*INSTRUCTIONS FOR THE TASK*
Every line of the material below needs to be written out exactly, please.

*DATASET SECTION*
Start of Block
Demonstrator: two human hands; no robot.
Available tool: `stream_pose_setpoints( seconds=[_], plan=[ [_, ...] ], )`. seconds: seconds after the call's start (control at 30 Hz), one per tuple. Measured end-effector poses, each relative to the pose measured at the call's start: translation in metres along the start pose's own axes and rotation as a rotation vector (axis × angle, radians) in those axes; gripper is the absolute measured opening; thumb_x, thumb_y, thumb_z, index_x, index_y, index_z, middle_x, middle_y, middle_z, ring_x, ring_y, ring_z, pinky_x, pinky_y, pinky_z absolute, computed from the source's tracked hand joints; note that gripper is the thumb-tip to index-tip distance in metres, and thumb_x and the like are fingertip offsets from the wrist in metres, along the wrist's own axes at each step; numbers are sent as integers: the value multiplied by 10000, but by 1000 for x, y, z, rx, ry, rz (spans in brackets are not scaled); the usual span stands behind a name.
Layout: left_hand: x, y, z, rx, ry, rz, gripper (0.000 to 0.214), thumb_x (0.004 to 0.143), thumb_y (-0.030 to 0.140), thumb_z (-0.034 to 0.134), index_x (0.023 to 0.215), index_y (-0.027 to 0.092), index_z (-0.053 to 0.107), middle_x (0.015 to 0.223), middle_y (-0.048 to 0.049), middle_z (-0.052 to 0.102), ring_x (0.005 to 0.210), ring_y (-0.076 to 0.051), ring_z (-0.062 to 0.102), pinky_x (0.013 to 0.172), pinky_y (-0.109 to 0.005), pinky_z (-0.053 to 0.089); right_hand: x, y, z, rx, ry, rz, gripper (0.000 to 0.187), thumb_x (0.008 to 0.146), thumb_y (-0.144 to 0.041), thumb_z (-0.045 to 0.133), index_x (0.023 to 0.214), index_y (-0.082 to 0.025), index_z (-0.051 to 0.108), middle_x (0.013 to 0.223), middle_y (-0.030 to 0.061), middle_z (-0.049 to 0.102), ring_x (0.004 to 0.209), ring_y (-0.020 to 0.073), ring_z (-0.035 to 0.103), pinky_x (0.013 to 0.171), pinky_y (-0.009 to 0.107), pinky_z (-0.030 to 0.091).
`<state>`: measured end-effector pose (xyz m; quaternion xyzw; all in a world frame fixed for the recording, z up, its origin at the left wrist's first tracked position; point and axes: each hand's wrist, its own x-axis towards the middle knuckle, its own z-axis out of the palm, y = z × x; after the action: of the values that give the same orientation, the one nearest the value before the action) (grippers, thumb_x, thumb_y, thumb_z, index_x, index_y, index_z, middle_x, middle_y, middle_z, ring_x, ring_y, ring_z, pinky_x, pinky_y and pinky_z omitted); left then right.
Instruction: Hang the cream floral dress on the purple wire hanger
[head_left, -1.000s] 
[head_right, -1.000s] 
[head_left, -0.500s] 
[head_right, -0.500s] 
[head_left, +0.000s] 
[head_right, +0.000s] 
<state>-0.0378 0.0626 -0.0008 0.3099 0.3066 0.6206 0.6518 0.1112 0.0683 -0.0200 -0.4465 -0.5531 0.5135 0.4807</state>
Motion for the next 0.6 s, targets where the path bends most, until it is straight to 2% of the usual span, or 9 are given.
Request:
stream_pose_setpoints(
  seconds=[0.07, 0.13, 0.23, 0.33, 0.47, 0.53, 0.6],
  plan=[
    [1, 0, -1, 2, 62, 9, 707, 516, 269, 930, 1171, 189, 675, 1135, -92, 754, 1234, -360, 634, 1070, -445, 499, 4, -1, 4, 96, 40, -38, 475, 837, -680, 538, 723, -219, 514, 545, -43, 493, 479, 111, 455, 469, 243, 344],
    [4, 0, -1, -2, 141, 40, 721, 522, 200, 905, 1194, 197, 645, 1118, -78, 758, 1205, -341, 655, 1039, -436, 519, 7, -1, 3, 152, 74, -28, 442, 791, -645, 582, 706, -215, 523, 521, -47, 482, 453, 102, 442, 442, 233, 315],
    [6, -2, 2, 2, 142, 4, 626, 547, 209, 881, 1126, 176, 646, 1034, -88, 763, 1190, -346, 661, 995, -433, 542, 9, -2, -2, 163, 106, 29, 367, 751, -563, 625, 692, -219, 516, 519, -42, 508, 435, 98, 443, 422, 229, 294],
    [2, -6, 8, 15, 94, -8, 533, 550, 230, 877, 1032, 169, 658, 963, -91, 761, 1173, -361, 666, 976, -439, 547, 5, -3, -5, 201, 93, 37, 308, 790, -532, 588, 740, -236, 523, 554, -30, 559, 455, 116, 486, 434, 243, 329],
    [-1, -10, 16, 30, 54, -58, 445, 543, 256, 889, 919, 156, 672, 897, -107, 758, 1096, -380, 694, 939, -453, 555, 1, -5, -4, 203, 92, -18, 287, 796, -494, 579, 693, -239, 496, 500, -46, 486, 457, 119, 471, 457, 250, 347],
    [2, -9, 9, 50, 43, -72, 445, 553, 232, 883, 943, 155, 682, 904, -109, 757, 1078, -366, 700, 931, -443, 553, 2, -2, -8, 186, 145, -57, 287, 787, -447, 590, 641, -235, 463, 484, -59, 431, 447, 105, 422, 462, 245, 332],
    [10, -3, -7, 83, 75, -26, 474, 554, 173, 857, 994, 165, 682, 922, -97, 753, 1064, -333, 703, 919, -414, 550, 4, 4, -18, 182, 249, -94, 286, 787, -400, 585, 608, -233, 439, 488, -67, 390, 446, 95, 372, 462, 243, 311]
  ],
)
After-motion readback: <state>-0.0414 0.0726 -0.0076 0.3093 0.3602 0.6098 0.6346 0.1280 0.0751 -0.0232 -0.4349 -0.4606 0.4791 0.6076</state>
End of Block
*ANSWER AREA*
Demonstrator: two human hands; no robot.
Available tool: `stream_pose_setpoints( seconds=[_], plan=[ [_, ...] ], )`. seconds: seconds after the call's start (control at 30 Hz), one per tuple. Measured end-effector poses, each relative to the pose measured at the call's start: translation in metres along the start pose's own axes and rotation as a rotation vector (axis × angle, radians) in those axes; gripper is the absolute measured opening; thumb_x, thumb_y, thumb_z, index_x, index_y, index_z, middle_x, middle_y, middle_z, ring_x, ring_y, ring_z, pinky_x, pinky_y, pinky_z absolute, computed from the source's tracked hand joints; note that gripper is the thumb-tip to index-tip distance in metres, and thumb_x and the like are fingertip offsets from the wrist in metres, along the wrist's own axes at each step; numbers are sent as integers: the value multiplied by 10000, but by 1000 for x, y, z, rx, ry, rz (spans in brackets are not scaled); the usual span stands behind a name.
Layout: left_hand: x, y, z, rx, ry, rz, gripper (0.000 to 0.214), thumb_x (0.004 to 0.143), thumb_y (-0.030 to 0.140), thumb_z (-0.034 to 0.134), index_x (0.023 to 0.215), index_y (-0.027 to 0.092), index_z (-0.053 to 0.107), middle_x (0.015 to 0.223), middle_y (-0.048 to 0.049), middle_z (-0.052 to 0.102), ring_x (0.005 to 0.210), ring_y (-0.076 to 0.051), ring_z (-0.062 to 0.102), pinky_x (0.013 to 0.172), pinky_y (-0.109 to 0.005), pinky_z (-0.053 to 0.089); right_hand: x, y, z, rx, ry, rz, gripper (0.000 to 0.187), thumb_x (0.008 to 0.146), thumb_y (-0.144 to 0.041), thumb_z (-0.045 to 0.133), index_x (0.023 to 0.214), index_y (-0.082 to 0.025), index_z (-0.051 to 0.108), middle_x (0.013 to 0.223), middle_y (-0.030 to 0.061), middle_z (-0.049 to 0.102), ring_x (0.004 to 0.209), ring_y (-0.020 to 0.073), ring_z (-0.035 to 0.103), pinky_x (0.013 to 0.171), pinky_y (-0.009 to 0.107), pinky_z (-0.030 to 0.091).
`<state>`: measured end-effector pose (xyz m; quaternion xyzw; all in a world frame fixed for the recording, z up, its origin at the left wrist's first tracked position; point and axes: each hand's wrist, its own x-axis towards the middle knuckle, its own z-axis out of the palm, y = z × x; after the action: of the values that give the same orientation, the one nearest the value before the action) (grippers, thumb_x, thumb_y, thumb_z, index_x, index_y, index_z, middle_x, middle_y, middle_z, ring_x, ring_y, ring_z, pinky_x, pinky_y and pinky_z omitted); left then right.
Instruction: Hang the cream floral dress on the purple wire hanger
[head_left, -1.000s] 
[head_right, -1.000s] 
[head_left, -0.500s] 
[head_right, -0.500s] 
[head_left, +0.000s] 
[head_right, +0.000s] 
<state>-0.0378 0.0626 -0.0008 0.3099 0.3066 0.6206 0.6518 0.1112 0.0683 -0.0200 -0.4465 -0.5531 0.5135 0.4807</state>
Motion for the next 0.6 s, targets where the path bends most, until it is straight to 2% of the usual span, or 9 are given.
Request:
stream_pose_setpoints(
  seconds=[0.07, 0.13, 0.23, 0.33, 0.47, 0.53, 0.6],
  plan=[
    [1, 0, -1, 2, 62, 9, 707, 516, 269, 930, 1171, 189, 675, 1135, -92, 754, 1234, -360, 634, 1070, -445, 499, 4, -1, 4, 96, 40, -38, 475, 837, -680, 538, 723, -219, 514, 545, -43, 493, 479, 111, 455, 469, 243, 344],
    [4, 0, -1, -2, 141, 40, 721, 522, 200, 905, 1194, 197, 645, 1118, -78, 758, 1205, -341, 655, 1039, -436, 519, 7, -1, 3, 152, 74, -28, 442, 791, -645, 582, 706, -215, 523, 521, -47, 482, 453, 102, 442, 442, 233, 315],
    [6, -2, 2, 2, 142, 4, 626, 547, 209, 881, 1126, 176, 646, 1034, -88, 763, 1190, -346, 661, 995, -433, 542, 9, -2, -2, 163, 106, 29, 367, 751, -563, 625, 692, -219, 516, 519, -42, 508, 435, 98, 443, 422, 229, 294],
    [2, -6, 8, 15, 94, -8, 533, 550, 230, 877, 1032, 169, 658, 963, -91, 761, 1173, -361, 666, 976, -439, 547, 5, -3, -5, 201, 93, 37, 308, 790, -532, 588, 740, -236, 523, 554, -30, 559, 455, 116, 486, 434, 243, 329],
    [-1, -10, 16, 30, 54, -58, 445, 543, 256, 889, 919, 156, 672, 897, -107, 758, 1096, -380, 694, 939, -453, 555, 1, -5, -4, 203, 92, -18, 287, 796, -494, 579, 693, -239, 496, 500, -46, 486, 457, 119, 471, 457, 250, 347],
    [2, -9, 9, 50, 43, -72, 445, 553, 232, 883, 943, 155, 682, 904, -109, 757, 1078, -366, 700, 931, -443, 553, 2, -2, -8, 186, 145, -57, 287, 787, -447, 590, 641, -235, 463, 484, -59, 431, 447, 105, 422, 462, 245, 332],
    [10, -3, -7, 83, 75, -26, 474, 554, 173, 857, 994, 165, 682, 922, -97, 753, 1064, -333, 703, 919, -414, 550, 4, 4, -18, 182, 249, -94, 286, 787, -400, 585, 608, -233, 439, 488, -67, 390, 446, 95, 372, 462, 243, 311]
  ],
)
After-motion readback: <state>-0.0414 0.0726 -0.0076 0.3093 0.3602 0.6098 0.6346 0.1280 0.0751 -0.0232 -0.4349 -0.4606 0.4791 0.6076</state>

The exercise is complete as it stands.